#### [Your instructions]
Each line from the one containing "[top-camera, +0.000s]" to the end of the records below should be restated word for word; please leave out all other lines.

[Data entries]

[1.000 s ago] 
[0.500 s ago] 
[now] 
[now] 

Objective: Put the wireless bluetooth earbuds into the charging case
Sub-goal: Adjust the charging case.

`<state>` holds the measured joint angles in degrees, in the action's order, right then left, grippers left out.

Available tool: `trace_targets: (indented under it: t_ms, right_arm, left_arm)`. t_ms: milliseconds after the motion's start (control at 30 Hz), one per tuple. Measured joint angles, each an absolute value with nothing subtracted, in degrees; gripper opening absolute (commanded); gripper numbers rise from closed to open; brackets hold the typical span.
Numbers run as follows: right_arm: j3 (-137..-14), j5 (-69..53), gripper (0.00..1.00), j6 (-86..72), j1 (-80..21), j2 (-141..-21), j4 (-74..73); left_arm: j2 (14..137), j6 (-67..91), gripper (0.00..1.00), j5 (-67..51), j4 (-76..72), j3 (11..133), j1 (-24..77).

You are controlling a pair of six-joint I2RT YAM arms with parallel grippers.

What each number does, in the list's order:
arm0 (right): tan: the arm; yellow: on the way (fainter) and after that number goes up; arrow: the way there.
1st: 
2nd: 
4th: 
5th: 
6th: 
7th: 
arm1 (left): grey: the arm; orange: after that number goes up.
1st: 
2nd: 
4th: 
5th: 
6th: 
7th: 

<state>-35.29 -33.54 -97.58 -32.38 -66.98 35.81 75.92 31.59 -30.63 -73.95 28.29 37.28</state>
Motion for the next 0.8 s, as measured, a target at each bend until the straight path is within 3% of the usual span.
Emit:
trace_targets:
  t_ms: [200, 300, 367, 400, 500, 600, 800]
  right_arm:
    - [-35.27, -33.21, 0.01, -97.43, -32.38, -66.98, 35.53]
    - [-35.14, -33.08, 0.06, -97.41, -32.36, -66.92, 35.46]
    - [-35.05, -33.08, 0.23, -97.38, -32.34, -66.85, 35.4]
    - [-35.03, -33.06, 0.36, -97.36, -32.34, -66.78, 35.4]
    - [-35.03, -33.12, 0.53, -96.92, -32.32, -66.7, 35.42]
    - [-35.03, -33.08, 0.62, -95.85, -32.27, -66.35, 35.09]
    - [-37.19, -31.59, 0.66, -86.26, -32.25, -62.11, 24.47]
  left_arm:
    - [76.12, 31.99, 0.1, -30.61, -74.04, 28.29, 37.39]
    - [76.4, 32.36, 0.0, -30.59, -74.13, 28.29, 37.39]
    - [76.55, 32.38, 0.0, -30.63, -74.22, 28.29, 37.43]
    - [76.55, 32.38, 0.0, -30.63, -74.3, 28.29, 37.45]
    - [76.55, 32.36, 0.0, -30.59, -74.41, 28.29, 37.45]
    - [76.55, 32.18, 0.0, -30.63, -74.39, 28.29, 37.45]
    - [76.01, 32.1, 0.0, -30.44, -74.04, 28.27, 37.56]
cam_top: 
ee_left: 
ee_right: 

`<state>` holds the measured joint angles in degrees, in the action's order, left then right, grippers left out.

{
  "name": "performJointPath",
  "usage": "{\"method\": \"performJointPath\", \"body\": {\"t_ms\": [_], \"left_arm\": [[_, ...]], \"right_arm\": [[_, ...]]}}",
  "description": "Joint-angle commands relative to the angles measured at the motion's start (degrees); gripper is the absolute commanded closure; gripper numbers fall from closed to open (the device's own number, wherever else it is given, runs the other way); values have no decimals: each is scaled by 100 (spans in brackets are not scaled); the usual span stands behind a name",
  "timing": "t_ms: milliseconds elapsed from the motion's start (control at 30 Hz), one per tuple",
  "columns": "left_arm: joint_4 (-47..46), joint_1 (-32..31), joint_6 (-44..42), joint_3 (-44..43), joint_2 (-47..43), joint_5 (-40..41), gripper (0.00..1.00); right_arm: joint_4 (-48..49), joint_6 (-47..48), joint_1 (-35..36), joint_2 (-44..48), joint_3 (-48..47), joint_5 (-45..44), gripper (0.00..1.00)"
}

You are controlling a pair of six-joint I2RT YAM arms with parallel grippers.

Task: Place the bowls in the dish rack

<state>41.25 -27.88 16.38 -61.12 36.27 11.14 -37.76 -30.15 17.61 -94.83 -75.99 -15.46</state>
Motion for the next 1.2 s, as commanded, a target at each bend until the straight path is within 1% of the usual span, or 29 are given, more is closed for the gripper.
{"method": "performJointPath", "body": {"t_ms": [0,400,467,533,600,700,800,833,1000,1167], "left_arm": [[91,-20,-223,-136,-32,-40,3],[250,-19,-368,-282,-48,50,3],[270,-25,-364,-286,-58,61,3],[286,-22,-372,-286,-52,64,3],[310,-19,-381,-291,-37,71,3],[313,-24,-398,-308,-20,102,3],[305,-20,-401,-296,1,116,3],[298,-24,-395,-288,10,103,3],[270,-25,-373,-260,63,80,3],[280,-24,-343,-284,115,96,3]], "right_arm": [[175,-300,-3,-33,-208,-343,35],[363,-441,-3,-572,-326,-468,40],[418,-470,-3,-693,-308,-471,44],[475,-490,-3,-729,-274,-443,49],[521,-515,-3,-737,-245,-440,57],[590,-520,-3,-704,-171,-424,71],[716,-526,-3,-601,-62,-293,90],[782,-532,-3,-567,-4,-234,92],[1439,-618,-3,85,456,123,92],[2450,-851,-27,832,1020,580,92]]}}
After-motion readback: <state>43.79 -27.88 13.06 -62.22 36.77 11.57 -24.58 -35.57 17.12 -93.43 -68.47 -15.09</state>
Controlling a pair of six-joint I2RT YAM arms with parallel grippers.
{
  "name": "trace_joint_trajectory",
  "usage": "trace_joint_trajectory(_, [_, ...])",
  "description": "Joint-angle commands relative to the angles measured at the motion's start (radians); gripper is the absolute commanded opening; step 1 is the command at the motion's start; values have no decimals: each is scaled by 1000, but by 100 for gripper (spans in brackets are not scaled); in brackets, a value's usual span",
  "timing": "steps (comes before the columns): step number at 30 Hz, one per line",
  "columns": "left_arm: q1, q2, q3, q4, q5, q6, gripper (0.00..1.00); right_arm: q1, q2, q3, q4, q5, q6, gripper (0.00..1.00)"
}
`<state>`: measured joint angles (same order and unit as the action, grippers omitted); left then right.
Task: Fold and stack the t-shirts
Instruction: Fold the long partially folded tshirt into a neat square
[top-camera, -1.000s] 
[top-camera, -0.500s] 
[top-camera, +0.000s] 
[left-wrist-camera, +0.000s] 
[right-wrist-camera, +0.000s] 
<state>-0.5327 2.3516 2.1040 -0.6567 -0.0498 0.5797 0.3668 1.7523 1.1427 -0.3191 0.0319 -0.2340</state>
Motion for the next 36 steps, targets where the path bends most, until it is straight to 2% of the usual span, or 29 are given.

#### [Task output]
[top-camera, +0.000s] 
[left-wrist-camera, +0.000s] 
[right-wrist-camera, +0.000s] 
<state>-0.5327 2.3516 2.1040 -0.6567 -0.0498 0.5797 0.3668 1.7523 1.1427 -0.3191 0.0319 -0.2340</state>
Motion for the next 36 steps, targets where the path bends most, until it is straight to 2% of the usual span, or 29 are given.

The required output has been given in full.